Sadly, the survey is purely academic for now. Organizers trying to gather the 766,000 valid signatures to place a recreational-marijuana initiative on this November’s ballot fell well short of their goal before the February 1 deadline. And they’ll need a major infusion of cash to hit that number before the next statewide ballot.
But the poll out of UNF is the latest evidence that such a campaign could find strong statewide support. The survey, which polled 619 registered voters evenly split along party lines, shows only 27 percent strongly opposed a move toward full weed legalization.
Even better news for pot organizers: Only 3 percent of respondents said they didn’t know where they stood on the issue, suggesting most voters know about the pros and cons of legal marijuana, and a healthy majority are onboard. (Of course, Jeff Sessions’ new federal crusade against the “Devil’s lettuce” could be a whole separate roadblock.)
Aside from the pot question, the UNF survey was full of good news for liberals. The pollsters found that a wide majority of people plan to cast ballots in favor of restoring voting rights to felons, helping to erase a blatantly white-supremacist state law dating back to racist post-Civil War legislators. A full 71 percent of those polled say they back Amendment 4, which would erase the ban.

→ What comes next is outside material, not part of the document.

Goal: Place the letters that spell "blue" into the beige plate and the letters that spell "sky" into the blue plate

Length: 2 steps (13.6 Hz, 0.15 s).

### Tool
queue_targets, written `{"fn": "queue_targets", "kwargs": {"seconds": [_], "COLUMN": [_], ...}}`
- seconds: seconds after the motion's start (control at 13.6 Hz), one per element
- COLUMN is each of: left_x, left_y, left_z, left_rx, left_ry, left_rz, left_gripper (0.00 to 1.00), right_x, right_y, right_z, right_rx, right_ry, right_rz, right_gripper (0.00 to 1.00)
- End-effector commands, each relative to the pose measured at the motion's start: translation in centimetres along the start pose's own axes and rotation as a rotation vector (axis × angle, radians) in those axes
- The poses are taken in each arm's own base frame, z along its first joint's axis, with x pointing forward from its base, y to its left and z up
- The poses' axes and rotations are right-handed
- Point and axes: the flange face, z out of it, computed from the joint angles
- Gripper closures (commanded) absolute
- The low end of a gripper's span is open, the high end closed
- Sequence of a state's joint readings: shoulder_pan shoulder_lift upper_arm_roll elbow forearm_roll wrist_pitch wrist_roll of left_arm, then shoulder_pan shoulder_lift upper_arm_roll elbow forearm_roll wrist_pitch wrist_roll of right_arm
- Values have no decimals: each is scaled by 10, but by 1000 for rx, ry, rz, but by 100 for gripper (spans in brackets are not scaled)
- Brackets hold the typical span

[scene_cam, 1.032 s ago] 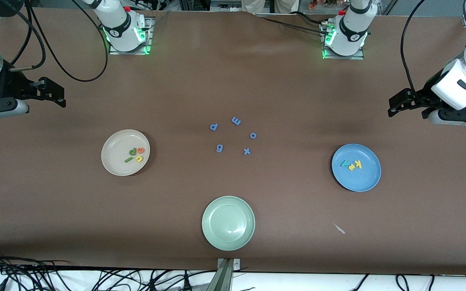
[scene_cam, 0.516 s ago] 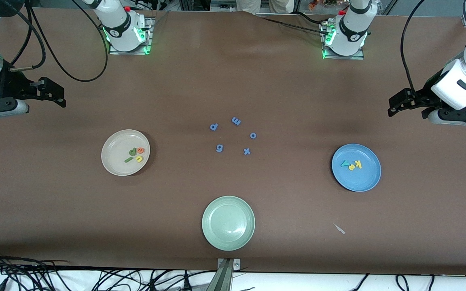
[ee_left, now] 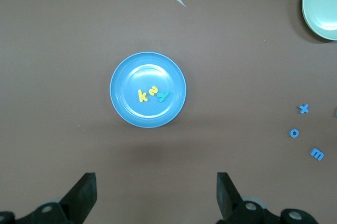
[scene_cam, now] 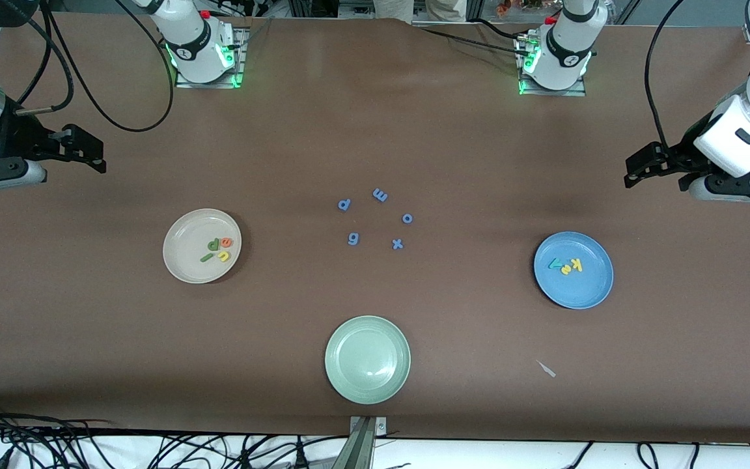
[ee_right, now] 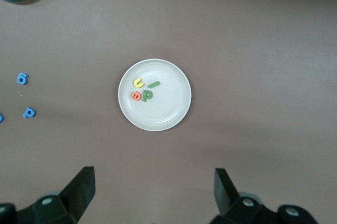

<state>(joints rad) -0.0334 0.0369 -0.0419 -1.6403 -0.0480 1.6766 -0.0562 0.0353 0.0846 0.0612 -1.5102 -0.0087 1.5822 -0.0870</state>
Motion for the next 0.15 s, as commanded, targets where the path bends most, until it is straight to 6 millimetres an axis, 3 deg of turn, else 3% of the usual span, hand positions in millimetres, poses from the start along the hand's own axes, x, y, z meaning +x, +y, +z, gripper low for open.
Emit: {"fn": "queue_targets", "kwargs": {"seconds": [0.0,0.07], "left_x": [3,3], "left_y": [0,0], "left_z": [-6,-6], "left_rx": [24,24], "left_ry": [-3,-4], "left_rz": [-7,-7], "left_gripper": [0,0], "right_x": [2,2], "right_y": [0,0], "right_z": [-5,-4], "right_rx": [-7,-7], "right_ry": [7,7], "right_rz": [-16,-16], "right_gripper": [0,0]}}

“[It] is so widely supported, even a majority of Republicans support it,” Dr. Michael Binder, faculty director of the Public Opinion Research Lab at UNF, says in a release. “What remains to be seen is whether or not an influx of money opposing this ballot measure will knock off enough support to prevent it from reaching the 60 percent necessary to pass.”
The poll also shows that 82 percent of Floridians believe Dreamers — who were brought to the States as children by undocumented parents — should be given a legal path to citizenship and that 59 percent of voters are against opening up college campuses to concealed weapons.
In the looming gubernatorial race, the headline from the poll is that most voters are unfamiliar with the candidates on either side of the ticket, though former Miami Beach Mayor Philip Levine received a bit of good news as the best-known Democrat. (Still, 73 percent of voters had never heard of him.)